Un recensement général de la population et des assurés sociaux, tous les cinq ans, limité à des questions élémentaires d'état civil, de liens familiaux, d'adresse et de statut professionnel, vérifierait l’exactitude des informations contenues dans ce répertoire et les mettrait à jour. Il serait administré par voie postale, ou informatique, dans une majorité de cas, les agents recenseurs étant réservés aux points faisant problème : immeubles et logements construits ou ayant changé d’affectation dans les cinq ans écoulés, communautés, “ population comptée à part ”, populations défavorisées, comme SDF et RMIstes…. 

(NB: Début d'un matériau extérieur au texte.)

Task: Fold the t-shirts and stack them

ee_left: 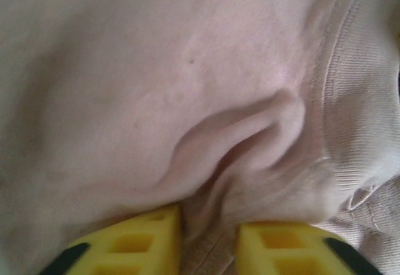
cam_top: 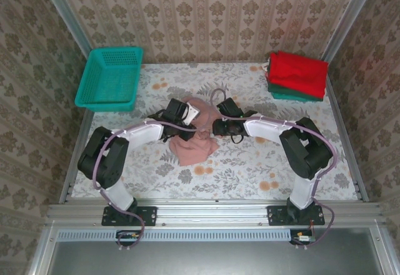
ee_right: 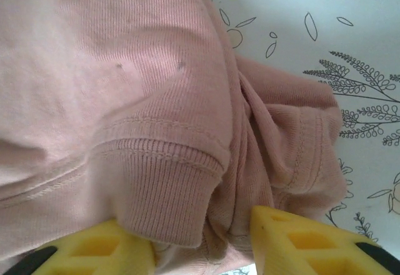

La transparence des répertoires, c'est-à-dire la possibilité pour chacun d'en vérifier le contenu et de le corriger au besoin, dédramatisera utilement l'usage des fichiers informatiques, qui devraient devenir aussi familiers qu’aujourd’hui celui des registres d'état civil. Aux règles du « secret statistique », garanties par le Conseil national de l'Information statistique (CNIS) et par la Commission nationale Informatique et libertés (CNIL), s'ajoute aussi la pratique prudente des professionnels des enquêtes. Ceux-ci, sachant l'importance de l'acceptation des enquêtes pour la qualité des réponses, veillent à prévenir toute éventuelle inquiétude des personnes interrogées. C'est plutôt l'information considérable détenue sur ses clients par le secteur marchand - banques, compagnies d'assurance, sociétés de vente par correspondance - qui justifie désormais la vigilance du public et des instances de contrôle, plus que celle rassemblée par l’État et les établissements publics. Il serait d’ailleurs opportun de fixer aux entreprises qui gèrent d’importants fichiers nominatifs, ainsi qu’aux associations reconnues, à définition religieuse ou ethnique, des obligations statistiques qui viendraient compléter les informations détenues par le secteur public.  

Le vote local des étrangers

Ces réformes fourniront aussi l’occasion d’admettre enfin que le corps électoral local est composé de résidents plutôt que de citoyens, c’est-à-dire des habitants, indépendamment de leur nationalité. Que le paisible habitant d'une bourgade ait le droit de participer à la gestion des affaires locales devrait aller de soi. La citoyenneté locale, incluant droit de résidence, droit au travail et droit de vote local, devrait être ainsi distinguée de la nationalité (incluant le droit de vote national) et dépendre en particulier de l'ancienneté de la résidence. 

Plus significatives pour l'économie que les entrées dans le territoire (immigration) ou dans la nationalité (naturalisation) sont en effet les entrées dans le système de Sécurité sociale, non seulement pour les nouveaux salariés, mais aussi pour leurs "ayant droit", conjoints et enfants. S’il est souhaitable de mieux contrôler l'accès des étrangers à la Sécurité sociale, il l’est tout autant de le faire aussi pour les travailleurs autochtones. Il ne sera pas longtemps tolérable que le budget de la Sécurité sociale, le plus proche de la vie quotidienne en France, soit le moins bien compris des électeurs. Une réforme en confiant le contrôle démocratique à un Conseil économique et social dûment rénové serait en l’espèce bienvenue. On enseigne que l’État détient le monopole de la violence légitime, militaire et policière, dans des conditions d’emploi conformes à la loi et à la déontologie des professions correspondantes. Pourrait-on également faire comprendre qu’il détient aussi celui de l’interconnexion légitime, conforme à la loi et soucieuse de l’intérêt général ?

 ([1]) Faire France, La Découverte, 1995  

([2]) Seule l'armée continua à la poser à ses conscrits, pour pouvoir organiser les aumôneries militaires.